HOW TO COMPLETE THIS TASK
From the material beneath, pull every line with the word "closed".
[MATERIAL FOR THIS EXERCISE — start]
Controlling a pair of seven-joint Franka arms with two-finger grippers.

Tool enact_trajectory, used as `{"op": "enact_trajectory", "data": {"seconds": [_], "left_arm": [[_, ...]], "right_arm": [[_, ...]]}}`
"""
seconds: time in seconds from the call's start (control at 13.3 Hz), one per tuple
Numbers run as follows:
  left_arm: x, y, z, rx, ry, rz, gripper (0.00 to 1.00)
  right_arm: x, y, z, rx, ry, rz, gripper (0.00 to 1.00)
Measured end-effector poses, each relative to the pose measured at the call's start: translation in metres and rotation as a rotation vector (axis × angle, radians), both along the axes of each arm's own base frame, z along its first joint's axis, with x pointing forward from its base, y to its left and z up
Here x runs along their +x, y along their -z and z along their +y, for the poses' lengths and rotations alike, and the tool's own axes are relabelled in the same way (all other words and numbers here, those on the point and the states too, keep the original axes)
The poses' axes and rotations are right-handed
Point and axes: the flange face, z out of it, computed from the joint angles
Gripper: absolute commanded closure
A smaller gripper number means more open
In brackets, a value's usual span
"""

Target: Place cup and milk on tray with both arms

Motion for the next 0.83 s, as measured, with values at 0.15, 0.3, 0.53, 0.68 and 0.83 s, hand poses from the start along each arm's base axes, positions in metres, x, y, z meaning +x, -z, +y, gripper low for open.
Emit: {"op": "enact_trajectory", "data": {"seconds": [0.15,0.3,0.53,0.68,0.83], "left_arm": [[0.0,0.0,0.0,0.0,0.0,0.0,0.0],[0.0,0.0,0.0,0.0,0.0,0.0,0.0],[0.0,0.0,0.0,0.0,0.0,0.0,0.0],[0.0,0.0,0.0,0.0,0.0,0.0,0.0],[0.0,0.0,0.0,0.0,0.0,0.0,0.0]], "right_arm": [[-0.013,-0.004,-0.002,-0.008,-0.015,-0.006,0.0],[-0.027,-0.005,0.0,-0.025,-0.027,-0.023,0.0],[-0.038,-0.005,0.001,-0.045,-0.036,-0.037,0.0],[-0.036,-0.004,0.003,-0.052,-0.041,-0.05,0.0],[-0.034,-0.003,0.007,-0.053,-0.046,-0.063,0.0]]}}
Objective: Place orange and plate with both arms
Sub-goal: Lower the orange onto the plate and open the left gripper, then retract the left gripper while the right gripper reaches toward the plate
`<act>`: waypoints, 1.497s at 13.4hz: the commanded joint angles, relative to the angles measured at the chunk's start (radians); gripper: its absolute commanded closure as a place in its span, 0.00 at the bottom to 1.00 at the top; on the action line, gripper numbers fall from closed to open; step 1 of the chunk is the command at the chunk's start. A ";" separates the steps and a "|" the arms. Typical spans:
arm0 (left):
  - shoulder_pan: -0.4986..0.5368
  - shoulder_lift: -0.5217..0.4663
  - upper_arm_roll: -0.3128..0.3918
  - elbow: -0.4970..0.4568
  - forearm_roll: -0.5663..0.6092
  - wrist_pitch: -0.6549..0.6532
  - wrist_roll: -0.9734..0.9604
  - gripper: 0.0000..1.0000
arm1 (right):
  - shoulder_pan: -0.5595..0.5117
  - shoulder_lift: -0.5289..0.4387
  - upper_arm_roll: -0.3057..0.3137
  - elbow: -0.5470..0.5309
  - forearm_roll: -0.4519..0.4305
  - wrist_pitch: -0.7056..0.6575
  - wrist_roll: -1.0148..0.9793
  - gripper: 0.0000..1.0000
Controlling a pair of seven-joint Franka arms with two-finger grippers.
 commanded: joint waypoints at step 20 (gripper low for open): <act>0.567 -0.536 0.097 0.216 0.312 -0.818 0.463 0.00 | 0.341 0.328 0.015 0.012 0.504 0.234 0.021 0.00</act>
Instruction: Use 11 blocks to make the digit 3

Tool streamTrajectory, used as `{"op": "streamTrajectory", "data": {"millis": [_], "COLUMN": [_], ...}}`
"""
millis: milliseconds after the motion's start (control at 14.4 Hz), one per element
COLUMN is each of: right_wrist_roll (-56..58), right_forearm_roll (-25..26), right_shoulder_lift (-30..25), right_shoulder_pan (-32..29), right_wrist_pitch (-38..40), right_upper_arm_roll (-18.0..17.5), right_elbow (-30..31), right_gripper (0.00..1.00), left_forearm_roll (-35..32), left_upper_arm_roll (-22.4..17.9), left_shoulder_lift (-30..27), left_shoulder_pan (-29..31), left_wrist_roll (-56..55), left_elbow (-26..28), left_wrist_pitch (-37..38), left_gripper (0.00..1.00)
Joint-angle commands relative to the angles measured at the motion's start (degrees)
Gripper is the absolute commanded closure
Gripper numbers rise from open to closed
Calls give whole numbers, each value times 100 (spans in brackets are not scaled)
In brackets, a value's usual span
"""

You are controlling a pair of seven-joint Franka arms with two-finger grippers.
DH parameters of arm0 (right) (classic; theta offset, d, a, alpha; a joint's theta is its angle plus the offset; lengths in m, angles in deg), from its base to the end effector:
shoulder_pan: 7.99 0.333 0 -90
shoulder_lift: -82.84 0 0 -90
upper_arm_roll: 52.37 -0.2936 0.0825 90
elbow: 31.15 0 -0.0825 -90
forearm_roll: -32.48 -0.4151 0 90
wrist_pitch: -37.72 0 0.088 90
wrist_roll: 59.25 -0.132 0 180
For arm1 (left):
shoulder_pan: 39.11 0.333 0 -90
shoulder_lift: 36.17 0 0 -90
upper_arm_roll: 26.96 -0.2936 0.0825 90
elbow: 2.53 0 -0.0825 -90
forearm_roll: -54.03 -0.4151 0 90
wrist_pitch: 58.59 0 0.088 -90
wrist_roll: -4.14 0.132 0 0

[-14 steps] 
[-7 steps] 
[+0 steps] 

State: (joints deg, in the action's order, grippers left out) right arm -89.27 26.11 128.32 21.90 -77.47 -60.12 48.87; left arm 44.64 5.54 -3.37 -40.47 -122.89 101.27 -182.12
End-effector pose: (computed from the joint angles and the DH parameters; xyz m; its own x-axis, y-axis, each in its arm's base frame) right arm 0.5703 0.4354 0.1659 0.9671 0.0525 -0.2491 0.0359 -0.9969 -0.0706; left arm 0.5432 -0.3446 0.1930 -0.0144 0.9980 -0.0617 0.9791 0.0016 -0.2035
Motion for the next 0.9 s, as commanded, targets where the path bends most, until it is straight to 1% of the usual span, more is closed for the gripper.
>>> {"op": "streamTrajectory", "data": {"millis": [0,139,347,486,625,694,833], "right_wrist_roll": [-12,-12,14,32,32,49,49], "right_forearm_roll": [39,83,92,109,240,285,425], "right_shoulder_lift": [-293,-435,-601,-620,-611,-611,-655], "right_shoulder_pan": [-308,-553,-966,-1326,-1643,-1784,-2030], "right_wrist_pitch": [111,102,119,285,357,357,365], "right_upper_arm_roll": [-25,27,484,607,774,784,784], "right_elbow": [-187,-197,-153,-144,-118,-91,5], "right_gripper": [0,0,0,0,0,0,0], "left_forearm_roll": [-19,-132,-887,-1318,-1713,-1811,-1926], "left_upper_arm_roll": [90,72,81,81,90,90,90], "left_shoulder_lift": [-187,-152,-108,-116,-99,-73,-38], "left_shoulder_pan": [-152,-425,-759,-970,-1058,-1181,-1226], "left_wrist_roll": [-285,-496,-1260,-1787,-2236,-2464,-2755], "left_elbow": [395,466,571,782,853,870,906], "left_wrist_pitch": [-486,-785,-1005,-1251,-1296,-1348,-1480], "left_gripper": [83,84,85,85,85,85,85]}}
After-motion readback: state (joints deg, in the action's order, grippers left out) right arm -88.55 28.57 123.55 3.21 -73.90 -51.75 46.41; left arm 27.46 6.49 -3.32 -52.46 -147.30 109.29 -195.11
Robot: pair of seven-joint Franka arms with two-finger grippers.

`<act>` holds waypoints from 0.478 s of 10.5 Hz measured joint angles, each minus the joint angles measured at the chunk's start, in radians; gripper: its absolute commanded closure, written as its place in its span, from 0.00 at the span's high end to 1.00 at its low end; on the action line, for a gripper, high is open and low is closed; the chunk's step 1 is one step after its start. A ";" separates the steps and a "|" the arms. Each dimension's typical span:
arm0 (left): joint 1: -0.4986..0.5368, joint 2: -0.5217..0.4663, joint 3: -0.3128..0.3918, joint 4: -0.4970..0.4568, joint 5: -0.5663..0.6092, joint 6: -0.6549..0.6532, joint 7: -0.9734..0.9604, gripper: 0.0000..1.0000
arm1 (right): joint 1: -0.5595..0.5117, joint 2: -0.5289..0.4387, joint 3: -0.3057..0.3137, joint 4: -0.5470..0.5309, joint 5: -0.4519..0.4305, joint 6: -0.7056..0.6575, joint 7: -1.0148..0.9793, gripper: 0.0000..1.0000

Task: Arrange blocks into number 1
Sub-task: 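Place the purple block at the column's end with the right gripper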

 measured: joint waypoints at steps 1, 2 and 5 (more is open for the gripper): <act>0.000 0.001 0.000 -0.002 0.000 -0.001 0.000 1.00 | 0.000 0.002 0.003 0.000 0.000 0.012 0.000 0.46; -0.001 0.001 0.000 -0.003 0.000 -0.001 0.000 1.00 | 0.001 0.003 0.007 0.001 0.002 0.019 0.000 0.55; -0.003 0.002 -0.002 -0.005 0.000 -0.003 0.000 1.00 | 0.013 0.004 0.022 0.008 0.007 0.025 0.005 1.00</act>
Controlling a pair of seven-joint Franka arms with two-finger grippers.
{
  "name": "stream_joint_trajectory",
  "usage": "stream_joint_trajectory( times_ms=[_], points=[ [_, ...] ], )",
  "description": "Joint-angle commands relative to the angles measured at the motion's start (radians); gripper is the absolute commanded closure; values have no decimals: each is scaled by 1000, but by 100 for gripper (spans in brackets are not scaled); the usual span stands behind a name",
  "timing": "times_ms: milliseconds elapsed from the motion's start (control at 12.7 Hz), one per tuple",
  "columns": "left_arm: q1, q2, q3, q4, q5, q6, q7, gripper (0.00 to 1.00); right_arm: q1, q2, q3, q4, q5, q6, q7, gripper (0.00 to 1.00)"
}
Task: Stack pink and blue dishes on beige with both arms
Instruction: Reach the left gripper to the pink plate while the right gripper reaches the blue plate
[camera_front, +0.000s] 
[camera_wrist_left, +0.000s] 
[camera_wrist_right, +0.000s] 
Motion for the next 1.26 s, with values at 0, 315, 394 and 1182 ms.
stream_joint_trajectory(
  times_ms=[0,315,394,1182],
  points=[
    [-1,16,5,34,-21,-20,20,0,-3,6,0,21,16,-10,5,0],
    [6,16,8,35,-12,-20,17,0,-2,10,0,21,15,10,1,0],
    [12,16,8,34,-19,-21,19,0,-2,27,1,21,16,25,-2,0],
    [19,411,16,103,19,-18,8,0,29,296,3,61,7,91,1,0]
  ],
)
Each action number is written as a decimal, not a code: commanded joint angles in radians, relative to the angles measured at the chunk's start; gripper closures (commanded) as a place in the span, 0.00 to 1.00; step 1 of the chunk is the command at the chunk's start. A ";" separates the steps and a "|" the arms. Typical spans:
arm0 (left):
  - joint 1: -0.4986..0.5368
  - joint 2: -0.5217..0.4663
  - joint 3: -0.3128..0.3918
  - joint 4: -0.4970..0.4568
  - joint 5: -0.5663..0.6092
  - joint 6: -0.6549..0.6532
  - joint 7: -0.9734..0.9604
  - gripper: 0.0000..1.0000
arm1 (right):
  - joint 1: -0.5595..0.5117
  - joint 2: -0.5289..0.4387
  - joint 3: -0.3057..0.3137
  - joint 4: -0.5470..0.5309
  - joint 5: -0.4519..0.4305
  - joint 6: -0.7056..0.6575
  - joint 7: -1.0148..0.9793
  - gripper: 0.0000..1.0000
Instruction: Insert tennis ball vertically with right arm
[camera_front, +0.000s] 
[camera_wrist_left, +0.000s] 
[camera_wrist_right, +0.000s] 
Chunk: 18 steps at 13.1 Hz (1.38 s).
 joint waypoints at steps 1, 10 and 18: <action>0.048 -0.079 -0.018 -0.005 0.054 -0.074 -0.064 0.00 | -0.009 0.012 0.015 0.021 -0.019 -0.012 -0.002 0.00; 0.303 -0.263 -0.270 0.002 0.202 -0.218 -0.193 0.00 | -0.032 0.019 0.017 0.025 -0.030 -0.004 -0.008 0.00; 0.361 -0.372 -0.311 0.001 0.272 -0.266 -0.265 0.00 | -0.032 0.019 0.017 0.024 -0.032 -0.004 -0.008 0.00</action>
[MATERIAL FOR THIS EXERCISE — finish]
TASK RESPONSE
`<act>`: waypoints, 1.497s at 13.4hz: the commanded joint angles, relative to the angles measured at the chunk's start (radians); gripper: its absolute commanded closure as a place in its span, 0.00 at the bottom to 1.00 at the top; on the action line, gripper numbers fall from closed to open; step 1 of the chunk is the command at the chunk's start. A ";" separates the steps and a "|" the arms. Typical spans:
Gripper numbers rise from open to closed
Motion for the next 0.9 s, as commanded, targets where the path bends most, until it is straight to 1% of the usual span, more is closed for the gripper.
`<act>` holds waypoints from 0.478 s of 10.5 Hz measured joint angles, each minus the joint angles measured at the chunk's start, in radians; gripper: its absolute commanded closure, written as its place in its span, from 0.00 at the span's high end to 1.00 at its low end; on the action line, for a gripper, high is open and low is closed; the chunk's step 1 is one step after its start. A ";" separates the steps and a "|" the arms. Each dimension's typical span:

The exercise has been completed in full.